In order to perform operations involving the private keys, a regular user must be logged in (i.e. using the PIN). However, given the different PIN policies for different keys, subsequent operations might require a new login. This is supported by the module through the CONTEXT_SPECIFIC user in accordance with the specifications.

OpenSSL

The YubiKey only supports functions that require an asymmetrinc private key. Functions that do not, like encryption, signature verification, hashing and generation of a random number, are done by OpenSSL.

Also, the YubiKey only performs raw decryption and signature.
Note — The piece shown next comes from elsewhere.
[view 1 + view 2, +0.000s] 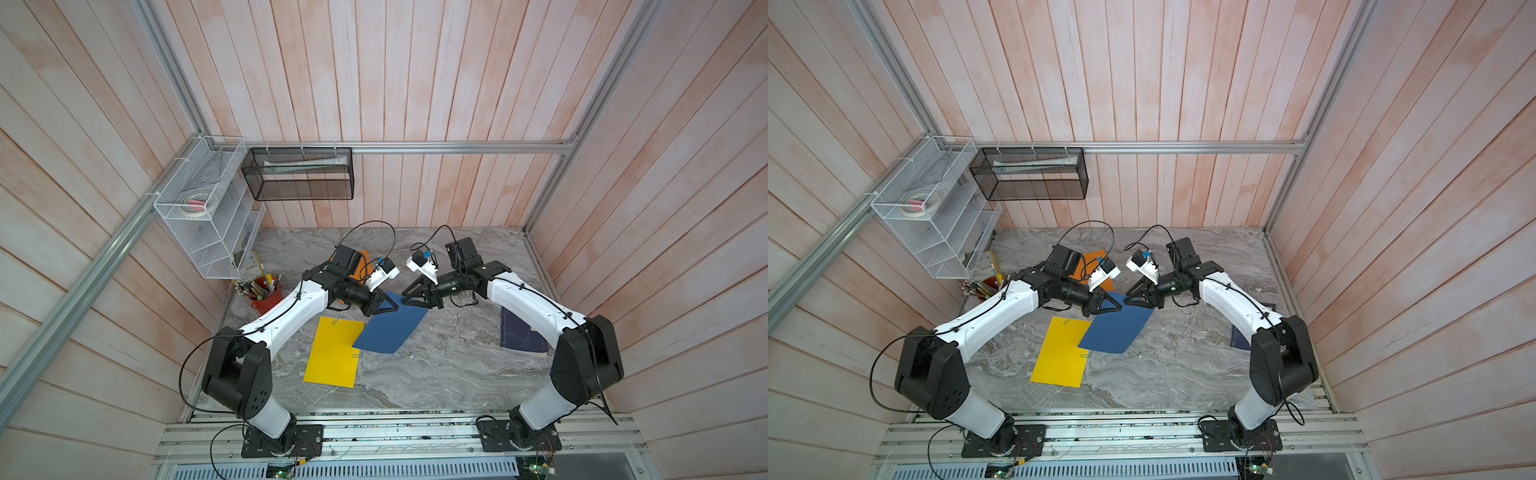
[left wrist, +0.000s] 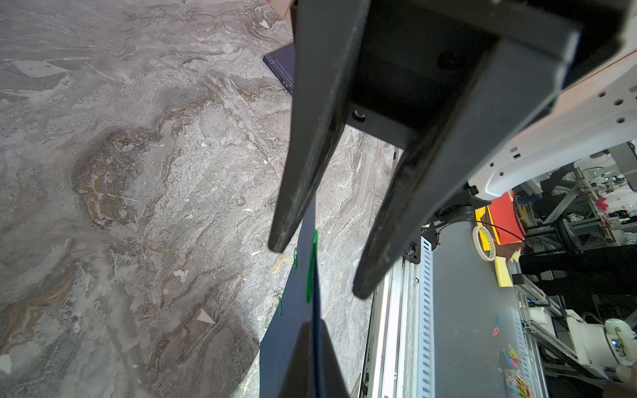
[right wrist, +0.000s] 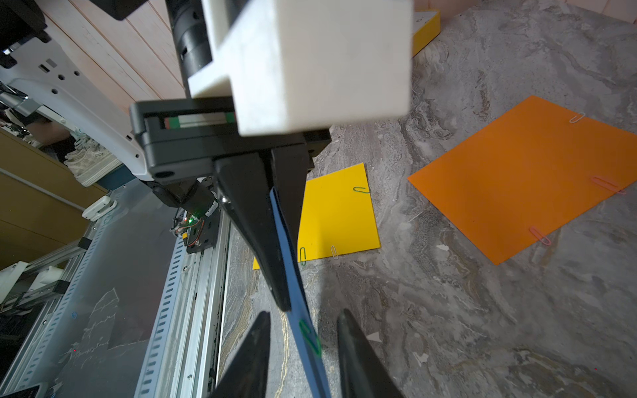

So when padding is used, for example OAEP and PSS padding, applying and removing the padding is handled using OpenSSL functions.

Testing

Apart from the internal tests, the YKCS11 has also been tested with the Pkcs11Interop .NET library

Debugging

By default, the module has debugging disabled. This is highly verbose and might be confusing.

To enable debugging of the ykcs11 module, the variable YKCS11_DBG needs to be set to a numerical value 1 to 9 (the value 0 indicates disabled debugging). YKCS11_DBG can be set in one of the following ways:

  1. Set the environment variable YKCS11_DBG

  2. Rebuild the project as follows (2 here is an example):

    mkdir build; cd build
    cmake .. -DYKCS11_DBG=2
    make
    sudo make install
    

It is also possible to use PKCS#11 Spy, as provided by OpenSC, to inspect the PKCS#11 communication.